First up, the open source project, on Damien's Github: Prius-Gen-2-Inverter/DC_Controller at master · damienmaguire/Prius-Gen-2-Inverter

And, for other technical stuff, inverter pinouts, etc, here's the EV community's wiki for the Prius Gen 2 inverter in general: Toyota Prius Gen2 Inverter - openinverter.org wiki

Lots of you won't have the software to open those files, so I downloaded DesignSpark and took screencaps, because those are a lot more convenient as reference materials for the non-engineer type.

Here's the parts you'll need:










Here are the various circuits onboard:




























Here's a list of connections on the terminals that you'd wire to the rest of the vehicle:










And the circuitboard itself (if you want to send this to PCBway or JLCPCB to have a circuitboard made, give them the files on Damien's github, this is just for visual reference):










If it's your first time reading a circuit like this and you're hand-wiring your own circuit, note that some pads have little colored dots top/bottom/left/right, that tell you where they'd connect to on a different circuitboard layer.

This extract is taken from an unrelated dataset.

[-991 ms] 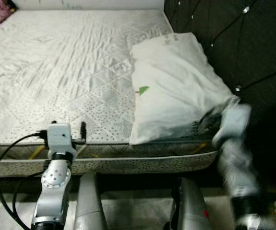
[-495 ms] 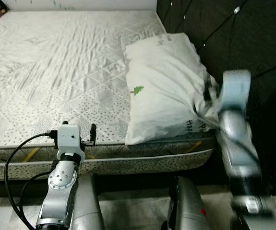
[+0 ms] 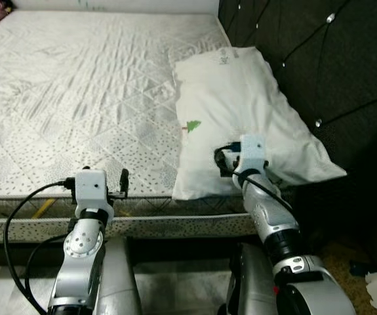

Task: Clean up the room

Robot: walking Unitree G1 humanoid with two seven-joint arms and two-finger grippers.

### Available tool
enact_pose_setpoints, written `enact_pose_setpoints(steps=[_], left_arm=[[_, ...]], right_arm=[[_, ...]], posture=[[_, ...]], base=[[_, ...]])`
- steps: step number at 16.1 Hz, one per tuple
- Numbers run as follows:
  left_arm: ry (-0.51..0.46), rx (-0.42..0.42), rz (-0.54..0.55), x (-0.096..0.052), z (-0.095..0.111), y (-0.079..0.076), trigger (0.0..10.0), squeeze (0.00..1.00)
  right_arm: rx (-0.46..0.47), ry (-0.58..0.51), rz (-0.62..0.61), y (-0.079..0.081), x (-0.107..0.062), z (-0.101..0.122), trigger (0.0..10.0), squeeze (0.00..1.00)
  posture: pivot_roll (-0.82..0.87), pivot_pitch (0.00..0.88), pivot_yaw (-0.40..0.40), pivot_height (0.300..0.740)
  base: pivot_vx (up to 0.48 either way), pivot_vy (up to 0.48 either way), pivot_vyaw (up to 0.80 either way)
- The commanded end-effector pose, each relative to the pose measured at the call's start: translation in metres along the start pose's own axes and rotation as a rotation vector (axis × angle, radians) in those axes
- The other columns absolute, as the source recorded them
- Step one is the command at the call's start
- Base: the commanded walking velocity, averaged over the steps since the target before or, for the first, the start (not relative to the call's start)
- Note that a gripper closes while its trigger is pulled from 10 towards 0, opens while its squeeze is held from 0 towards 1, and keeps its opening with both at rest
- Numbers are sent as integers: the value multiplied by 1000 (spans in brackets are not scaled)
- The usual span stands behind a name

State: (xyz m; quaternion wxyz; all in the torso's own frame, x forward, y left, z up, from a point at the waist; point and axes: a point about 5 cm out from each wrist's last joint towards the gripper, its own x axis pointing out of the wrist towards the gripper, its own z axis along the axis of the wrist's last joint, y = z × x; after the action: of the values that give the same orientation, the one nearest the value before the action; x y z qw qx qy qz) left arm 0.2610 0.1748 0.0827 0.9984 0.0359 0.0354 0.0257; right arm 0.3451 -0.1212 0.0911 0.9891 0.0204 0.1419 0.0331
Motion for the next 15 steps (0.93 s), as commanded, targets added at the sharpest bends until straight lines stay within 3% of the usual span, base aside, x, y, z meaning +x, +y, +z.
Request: enact_pose_setpoints(steps=[1, 2, 3, 4, 5, 6, 9, 11, 15], left_arm=[[15, -7, 8, 1, -1, 2, 10000, 0], [15, -9, 0, 3, 0, 1, 10000, 0], [13, -8, -4, 4, 0, 0, 10000, 0], [12, -6, -5, 5, 1, 0, 10000, 0], [10, -1, -5, 7, 2, -1, 10000, 0], [6, -5, 2, 8, 3, -1, 10000, 0], [-15, -25, 37, 7, 6, 3, 10000, 0], [-8, -30, 40, 6, 4, 4, 10000, 0], [-5, -31, 40, 6, 4, 4, 10000, 0]], right_arm=[[32, 56, -28, -6, -2, -14, 10000, 1000], [66, -98, 10, 0, -2, 12, 10000, 1000], [65, -172, 39, 3, -3, 25, 10000, 1000], [39, -220, 56, 6, -5, 34, 10000, 1000], [-13, -337, 100, 14, -12, 56, 10000, 1000], [-33, -389, 111, 17, -18, 66, 10000, 0], [-6, -443, 163, 21, -32, 68, 10000, 0], [-12, -403, 157, 17, -37, 49, 10000, 0], [18, -398, 147, 17, -39, 49, 10000, 0]], posture=[[114, 0, -44, 518], [98, 0, -32, 518], [98, 0, -33, 518], [96, 0, -30, 518], [94, 0, -31, 518], [92, 0, -31, 518], [88, 0, -30, 518], [86, 0, -28, 518], [85, 0, -23, 549]], base=[[0, 0, 0], [0, 0, 0], [0, 0, 0], [0, 0, 0], [0, 0, 0], [0, 0, 0], [0, 0, 0], [0, 0, 0], [0, 0, 0]])
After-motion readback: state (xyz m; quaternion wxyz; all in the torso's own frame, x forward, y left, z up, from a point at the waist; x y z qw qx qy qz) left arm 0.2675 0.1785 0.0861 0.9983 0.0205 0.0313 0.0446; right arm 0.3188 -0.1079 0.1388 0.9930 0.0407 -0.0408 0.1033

The 4 green/blue dots mean the pads go to ground, 4 red dots means the pads go to 5v. When in doubt, just refer to the circuit schematic for that component and you'll find where it should go.

For descriptions of what to do with the external connections, see the Prius Gen 2 Throughhole board wiki, linked off the wiki above.

...

Someone's noted in the past how much power this should be able to handle and how it's different from the AC ratings (higher? lower? something about the transistors being on twice as much?), perhaps they could pipe in and I'll replace this sentence with that.

Also I'm not sure exactly what you wire "MG1" and "MG2" outputs to. Just any one random U / V / W PWM input on the inverter?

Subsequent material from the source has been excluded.